Ces massacres, que le chef de l’Etat qualifient de «génocide et de crime contre l’humanité», reflètent également, selon lui, «les sacrifices et les drames endurés par les peuples colonisés en tant que prix à payer pour la libération de l’injustice et de la domination, et pour le recouvrement de la souveraineté nationale».
«Des scènes horribles qui incarnent un moment historique décisif ayant transformé les luttes du mouvement national au fil des décennies en affrontement armé, dirigé – par la suite – par des hommes imprégnés de l’esprit militant qui ont déclenché la Guerre de Libération et l’ont mise dans la rue pour la voir portée par tout un peuple», poursuit le président Tebboune dans ce message, tout en rappelant «avoir fait de l’anniversaire des massacres du 8 Mai 1945, dont le peuple a payé un lourd tribut avec 45 000 martyrs, une Journée nationale de la mémoire».
Commission mixte
Depuis son investiture à la tête de l’Etat en décembre 2019, le président Tebboune a placé le dossier de la mémoire au centre des relations algéro-françaises. C’est ainsi qu’une commission mixte d’historiens des deux pays a été installée lors de la visite du président français, Emmanuel Macron, en Algérie à l’été 2022.
Cette commission, composée de dix historiens, travaille sur le dossier de la mémoire de la colonisation de l’Algérie par la France de 1830 à 1962. Dès le départ, le président Tebboune a plaidé pour «une mémoire apaisée et reconnue». «Ce que nous voulons, c’est une mémoire apaisée, reconnue.
Qu’on sorte de cette fable d’Algérie ’’terra nullius (territoire sans Etat)’’ où la colonisation aurait apporté la civilisation», avait-il précisé dans un entretien accordé au magazine français Le Point en juin 2021. «Cela dit, ce n’est pas la France de Voltaire, la France des Lumières que l’on juge.
C’est la France coloniale. Tout cela ne concerne pas la génération du président Macron, ni celle de certains intellectuels français, qui sont irréprochables, mais reconnaître ces faits est important. Car pourquoi tient-on à la reconnaissance de ce qu’ont subi les Arméniens, les juifs, et ignore-t-on ce qui s’est passé en Algérie ?» avait-il ajouté.

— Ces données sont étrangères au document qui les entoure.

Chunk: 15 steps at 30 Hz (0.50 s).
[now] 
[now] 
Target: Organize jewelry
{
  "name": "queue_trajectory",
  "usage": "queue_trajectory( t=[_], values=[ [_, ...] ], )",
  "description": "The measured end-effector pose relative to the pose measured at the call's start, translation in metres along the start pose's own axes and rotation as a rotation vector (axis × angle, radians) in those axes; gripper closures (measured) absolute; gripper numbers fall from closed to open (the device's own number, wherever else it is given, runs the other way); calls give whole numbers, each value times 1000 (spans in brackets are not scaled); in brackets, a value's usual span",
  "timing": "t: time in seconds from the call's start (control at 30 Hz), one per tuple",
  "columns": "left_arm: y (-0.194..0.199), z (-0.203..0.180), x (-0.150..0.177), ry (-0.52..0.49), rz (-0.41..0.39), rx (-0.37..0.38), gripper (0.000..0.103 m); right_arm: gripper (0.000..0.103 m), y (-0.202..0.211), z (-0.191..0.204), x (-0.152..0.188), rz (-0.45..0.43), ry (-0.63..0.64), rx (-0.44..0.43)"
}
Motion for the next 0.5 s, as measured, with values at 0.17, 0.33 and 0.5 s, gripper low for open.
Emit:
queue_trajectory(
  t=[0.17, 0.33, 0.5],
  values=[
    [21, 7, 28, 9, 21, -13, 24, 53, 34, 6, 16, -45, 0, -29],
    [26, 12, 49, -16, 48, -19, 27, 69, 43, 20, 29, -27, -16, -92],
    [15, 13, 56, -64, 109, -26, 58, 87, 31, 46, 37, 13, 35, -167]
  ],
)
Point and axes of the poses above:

La commission mixte sur la mémoire s’est déjà réunie à quatre reprises et a fait neuf recommandations. Parmi elles, l’on peut citer la réhabilitation des cimetières des détenus algériens du XIXe siècle en France, les archives, la restitution de biens symboliques, la bibliographie, la création d’un portail numérique et la formation. Il y a également un point relatif à l’installation de plaques «dans des lieux de mémoire» en France où reposent des Algériens ayant été emprisonnés au début de la colonisation.